[Dataset excerpts Boundary: Start]

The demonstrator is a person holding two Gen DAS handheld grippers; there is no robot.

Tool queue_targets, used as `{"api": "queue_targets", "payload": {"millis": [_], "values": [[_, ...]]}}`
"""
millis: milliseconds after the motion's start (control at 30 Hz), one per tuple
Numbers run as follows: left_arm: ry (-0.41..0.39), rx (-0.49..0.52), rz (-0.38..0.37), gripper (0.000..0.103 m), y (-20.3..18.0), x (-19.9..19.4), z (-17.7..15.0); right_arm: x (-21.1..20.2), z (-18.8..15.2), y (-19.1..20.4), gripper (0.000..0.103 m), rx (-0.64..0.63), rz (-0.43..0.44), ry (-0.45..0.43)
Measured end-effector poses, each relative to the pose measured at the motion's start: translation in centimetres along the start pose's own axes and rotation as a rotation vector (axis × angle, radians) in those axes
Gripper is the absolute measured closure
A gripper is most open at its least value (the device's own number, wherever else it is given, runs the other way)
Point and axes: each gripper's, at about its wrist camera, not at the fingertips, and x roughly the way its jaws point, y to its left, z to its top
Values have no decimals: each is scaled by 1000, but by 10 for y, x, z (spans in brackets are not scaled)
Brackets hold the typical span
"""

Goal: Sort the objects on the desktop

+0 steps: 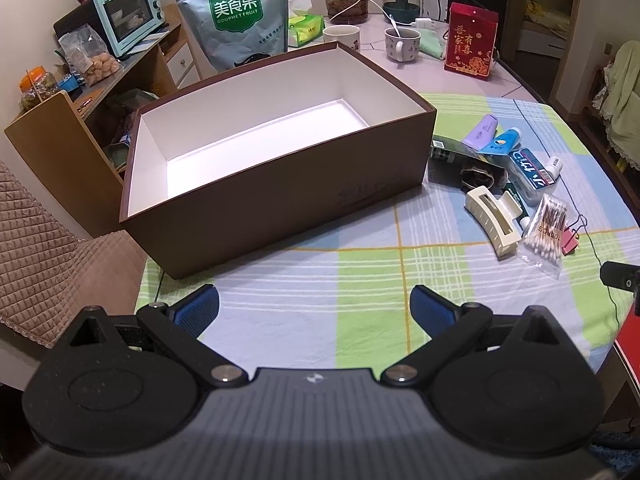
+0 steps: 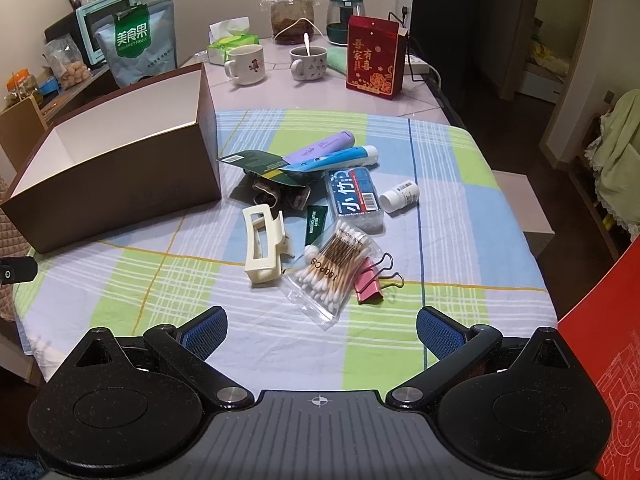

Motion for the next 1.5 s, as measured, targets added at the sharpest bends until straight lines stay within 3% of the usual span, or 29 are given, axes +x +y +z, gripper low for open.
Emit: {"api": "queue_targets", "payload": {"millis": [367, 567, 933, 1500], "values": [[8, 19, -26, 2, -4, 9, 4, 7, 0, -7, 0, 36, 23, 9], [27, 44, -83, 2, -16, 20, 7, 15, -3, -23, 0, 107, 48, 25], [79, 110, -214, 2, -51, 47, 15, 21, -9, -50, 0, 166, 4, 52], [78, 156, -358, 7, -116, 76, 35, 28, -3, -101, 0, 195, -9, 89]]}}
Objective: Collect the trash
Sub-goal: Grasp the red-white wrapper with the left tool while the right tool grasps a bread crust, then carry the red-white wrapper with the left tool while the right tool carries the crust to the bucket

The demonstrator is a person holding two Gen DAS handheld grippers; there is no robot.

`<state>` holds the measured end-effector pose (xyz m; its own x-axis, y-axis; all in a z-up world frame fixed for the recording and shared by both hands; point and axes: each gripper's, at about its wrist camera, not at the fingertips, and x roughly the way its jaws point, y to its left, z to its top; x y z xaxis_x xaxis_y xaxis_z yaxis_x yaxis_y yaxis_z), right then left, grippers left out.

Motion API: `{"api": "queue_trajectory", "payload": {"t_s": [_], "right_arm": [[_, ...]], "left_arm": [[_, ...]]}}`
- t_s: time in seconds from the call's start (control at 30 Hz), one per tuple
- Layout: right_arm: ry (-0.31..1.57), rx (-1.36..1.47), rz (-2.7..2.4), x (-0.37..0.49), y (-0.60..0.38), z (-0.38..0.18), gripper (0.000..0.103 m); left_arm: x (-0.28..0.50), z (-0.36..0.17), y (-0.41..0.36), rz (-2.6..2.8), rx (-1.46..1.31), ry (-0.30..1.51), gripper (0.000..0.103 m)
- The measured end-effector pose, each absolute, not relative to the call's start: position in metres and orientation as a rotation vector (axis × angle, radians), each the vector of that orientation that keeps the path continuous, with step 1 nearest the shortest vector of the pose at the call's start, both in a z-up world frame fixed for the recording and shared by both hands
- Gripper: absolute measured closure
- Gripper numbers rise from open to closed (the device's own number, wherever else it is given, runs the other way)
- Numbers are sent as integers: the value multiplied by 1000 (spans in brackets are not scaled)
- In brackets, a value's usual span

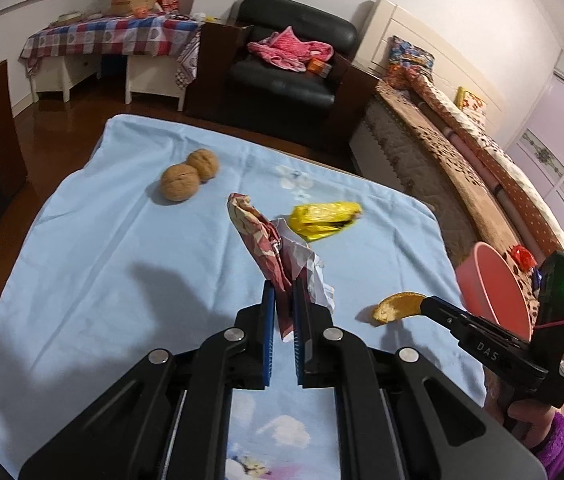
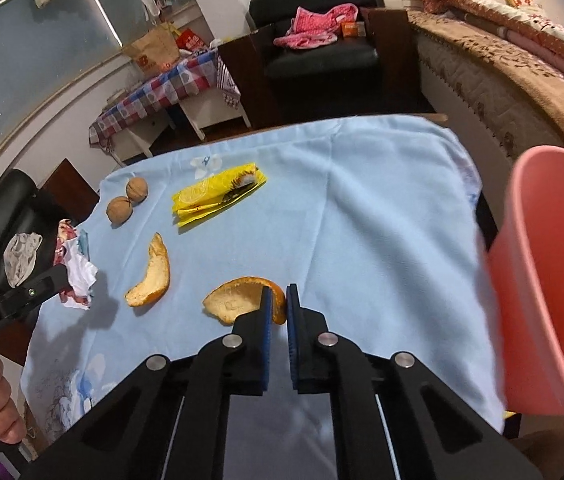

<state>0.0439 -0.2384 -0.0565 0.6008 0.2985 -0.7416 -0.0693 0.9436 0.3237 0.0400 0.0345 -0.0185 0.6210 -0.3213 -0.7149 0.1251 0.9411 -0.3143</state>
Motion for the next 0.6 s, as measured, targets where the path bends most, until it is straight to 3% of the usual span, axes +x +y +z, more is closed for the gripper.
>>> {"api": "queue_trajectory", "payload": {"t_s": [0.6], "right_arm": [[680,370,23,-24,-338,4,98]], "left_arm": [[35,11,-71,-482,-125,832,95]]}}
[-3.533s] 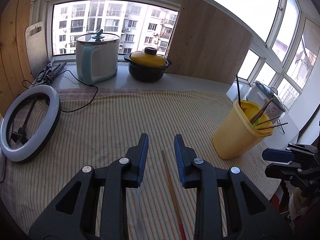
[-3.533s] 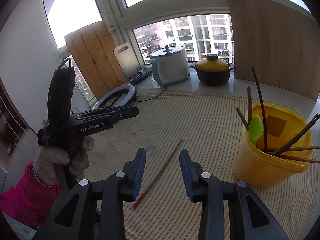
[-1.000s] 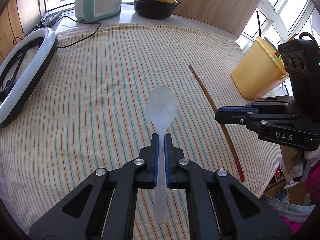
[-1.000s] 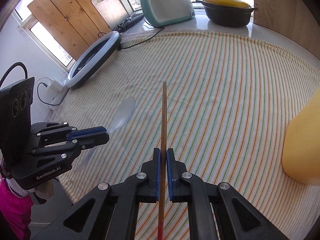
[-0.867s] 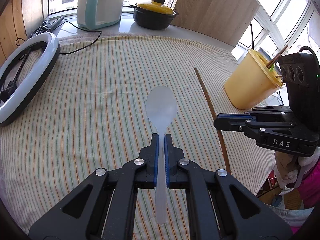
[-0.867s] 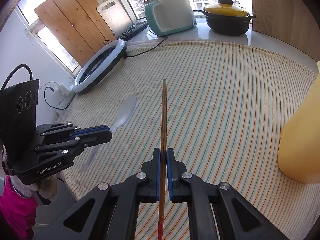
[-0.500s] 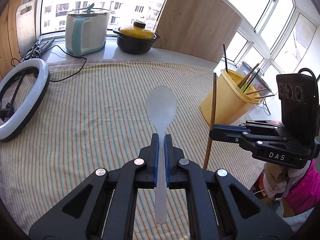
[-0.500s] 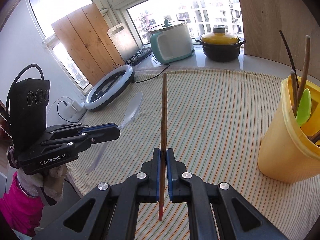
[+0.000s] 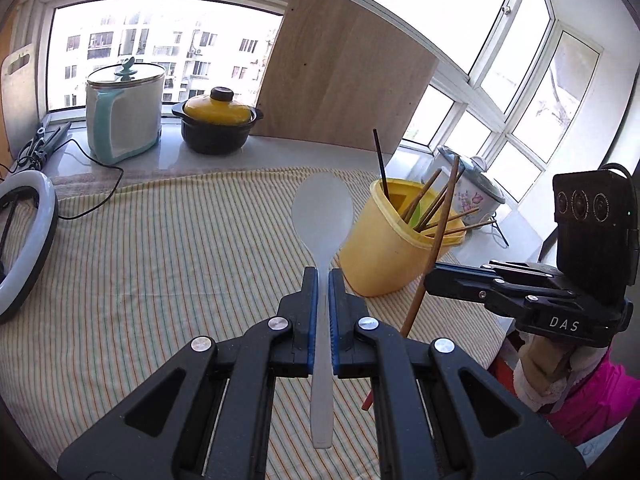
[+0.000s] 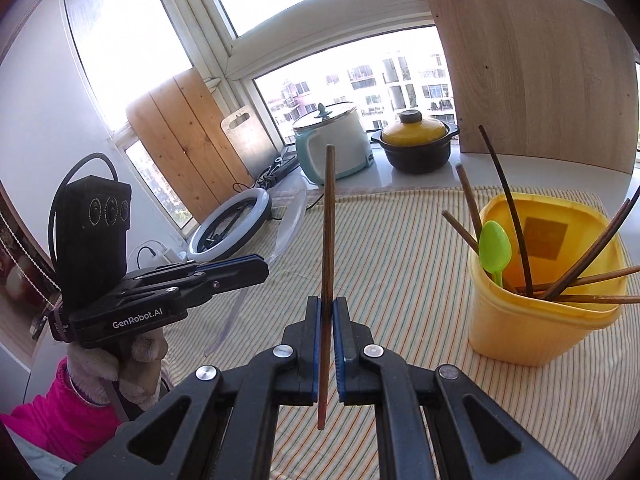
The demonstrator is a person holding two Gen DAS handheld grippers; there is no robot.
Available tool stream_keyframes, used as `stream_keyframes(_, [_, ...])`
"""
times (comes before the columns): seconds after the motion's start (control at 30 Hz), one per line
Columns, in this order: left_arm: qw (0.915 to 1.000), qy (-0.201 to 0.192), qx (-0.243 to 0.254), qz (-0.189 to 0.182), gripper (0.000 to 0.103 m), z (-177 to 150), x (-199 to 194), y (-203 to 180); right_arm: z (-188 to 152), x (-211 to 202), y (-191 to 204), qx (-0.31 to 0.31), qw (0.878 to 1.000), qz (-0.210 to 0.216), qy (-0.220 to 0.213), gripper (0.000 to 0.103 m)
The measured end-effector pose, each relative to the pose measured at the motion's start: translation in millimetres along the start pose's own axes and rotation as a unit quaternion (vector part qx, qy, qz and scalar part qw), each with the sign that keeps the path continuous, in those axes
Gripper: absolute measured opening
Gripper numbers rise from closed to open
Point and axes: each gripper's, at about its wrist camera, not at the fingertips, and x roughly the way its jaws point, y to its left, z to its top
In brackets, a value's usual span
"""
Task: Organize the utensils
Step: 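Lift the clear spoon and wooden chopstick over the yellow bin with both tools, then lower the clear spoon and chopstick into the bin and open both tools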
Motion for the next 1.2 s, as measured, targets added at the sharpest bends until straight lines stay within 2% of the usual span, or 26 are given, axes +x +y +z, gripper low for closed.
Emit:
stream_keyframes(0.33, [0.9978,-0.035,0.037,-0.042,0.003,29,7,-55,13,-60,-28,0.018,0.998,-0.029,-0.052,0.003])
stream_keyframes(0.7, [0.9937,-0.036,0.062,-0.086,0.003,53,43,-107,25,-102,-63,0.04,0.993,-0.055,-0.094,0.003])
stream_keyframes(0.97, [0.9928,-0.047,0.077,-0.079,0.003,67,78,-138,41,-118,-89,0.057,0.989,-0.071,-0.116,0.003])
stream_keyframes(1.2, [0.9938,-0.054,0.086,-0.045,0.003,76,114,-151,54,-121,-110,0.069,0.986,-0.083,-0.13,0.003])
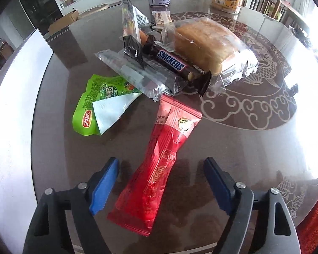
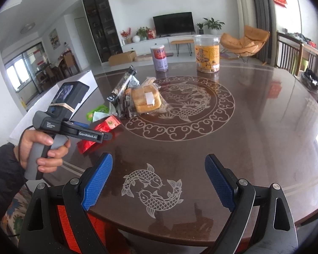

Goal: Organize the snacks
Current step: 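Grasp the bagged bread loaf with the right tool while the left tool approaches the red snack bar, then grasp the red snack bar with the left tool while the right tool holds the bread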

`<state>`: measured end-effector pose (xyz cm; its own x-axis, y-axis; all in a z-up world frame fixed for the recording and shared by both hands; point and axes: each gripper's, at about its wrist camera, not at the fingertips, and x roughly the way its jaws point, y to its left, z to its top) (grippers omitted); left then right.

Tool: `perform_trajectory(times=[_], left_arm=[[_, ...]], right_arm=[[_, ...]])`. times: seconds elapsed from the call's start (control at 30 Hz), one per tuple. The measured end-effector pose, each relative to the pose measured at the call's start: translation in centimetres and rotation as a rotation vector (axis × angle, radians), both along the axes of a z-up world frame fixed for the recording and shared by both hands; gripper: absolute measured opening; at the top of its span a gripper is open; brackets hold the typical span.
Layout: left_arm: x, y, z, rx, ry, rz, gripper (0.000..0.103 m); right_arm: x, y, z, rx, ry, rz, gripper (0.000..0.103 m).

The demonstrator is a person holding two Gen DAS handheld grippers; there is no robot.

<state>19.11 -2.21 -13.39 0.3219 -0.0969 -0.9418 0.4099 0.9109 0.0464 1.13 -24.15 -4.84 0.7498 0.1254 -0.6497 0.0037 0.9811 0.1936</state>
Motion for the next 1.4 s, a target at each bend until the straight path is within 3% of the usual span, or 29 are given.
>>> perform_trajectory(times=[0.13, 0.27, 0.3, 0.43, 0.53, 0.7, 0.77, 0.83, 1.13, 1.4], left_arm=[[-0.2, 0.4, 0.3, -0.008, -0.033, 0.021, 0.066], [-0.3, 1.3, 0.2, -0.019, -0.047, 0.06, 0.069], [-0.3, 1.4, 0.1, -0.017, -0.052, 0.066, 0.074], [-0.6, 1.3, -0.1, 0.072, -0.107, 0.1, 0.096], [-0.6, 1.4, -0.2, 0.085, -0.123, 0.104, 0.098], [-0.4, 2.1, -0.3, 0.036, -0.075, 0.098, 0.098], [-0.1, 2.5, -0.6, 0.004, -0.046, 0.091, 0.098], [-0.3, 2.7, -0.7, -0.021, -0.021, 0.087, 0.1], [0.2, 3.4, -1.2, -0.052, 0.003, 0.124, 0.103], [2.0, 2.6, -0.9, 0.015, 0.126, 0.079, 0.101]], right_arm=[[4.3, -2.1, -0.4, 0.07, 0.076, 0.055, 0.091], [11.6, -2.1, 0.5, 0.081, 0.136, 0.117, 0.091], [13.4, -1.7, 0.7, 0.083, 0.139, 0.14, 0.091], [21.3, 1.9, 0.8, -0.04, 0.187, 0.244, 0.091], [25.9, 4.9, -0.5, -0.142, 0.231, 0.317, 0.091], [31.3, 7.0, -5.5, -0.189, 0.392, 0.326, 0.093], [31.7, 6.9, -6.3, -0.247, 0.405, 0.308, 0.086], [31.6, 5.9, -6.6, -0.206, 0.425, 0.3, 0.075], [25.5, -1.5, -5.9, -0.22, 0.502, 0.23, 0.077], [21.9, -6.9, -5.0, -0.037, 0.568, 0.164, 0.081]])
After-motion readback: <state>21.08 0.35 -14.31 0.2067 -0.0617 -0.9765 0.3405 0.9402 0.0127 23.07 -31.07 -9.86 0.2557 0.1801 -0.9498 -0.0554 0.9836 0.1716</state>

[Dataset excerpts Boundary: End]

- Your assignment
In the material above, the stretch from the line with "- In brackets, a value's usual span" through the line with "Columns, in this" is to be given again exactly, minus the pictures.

- Response area
- In brackets, a value's usual span


<state>0.0439 -0.2384 -0.0565 0.6008 0.2985 -0.7416 -0.0693 0.9436 0.3237 0.0400 0.0345 -0.0185 0.6210 -0.3213 -0.7149 0.1251 0.9411 -0.3143</state>
Motion for the next 0.6 s, as measured, targets where the path bends most, until it is straight to 3% of the usual span, axes +x +y +z, more is closed for the gripper.
>>> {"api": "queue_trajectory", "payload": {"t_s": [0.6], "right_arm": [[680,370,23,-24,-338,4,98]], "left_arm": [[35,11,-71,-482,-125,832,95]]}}
[-3.533s] 
[-3.533s] 
[-1.000s] 
[-1.000s] 
[-0.867s] 
[-0.867s] 
[-0.500s] 
[-0.500s] 
[+0.000s] 
[+0.000s] 
The demonstrator is a person holding two Gen DAS handheld grippers; there is no robot.
Available tool stream_keyframes, used as `stream_keyframes(_, [_, ...])`
"""
times (comes before the columns): seconds after the motion's start (control at 30 Hz), one per line
Columns, in this order: left_arm: qw (0.915 to 1.000), qy (-0.201 to 0.192), qx (-0.243 to 0.254), qz (-0.189 to 0.182), gripper (0.000 to 0.103 m), z (-177 to 150), x (-199 to 194), y (-203 to 180); right_arm: z (-188 to 152), x (-211 to 202), y (-191 to 204), qx (-0.31 to 0.31), qw (0.878 to 1.000), qz (-0.210 to 0.216), qy (-0.220 to 0.213), gripper (0.000 to 0.103 m)

That's the answer, with nothing more to add.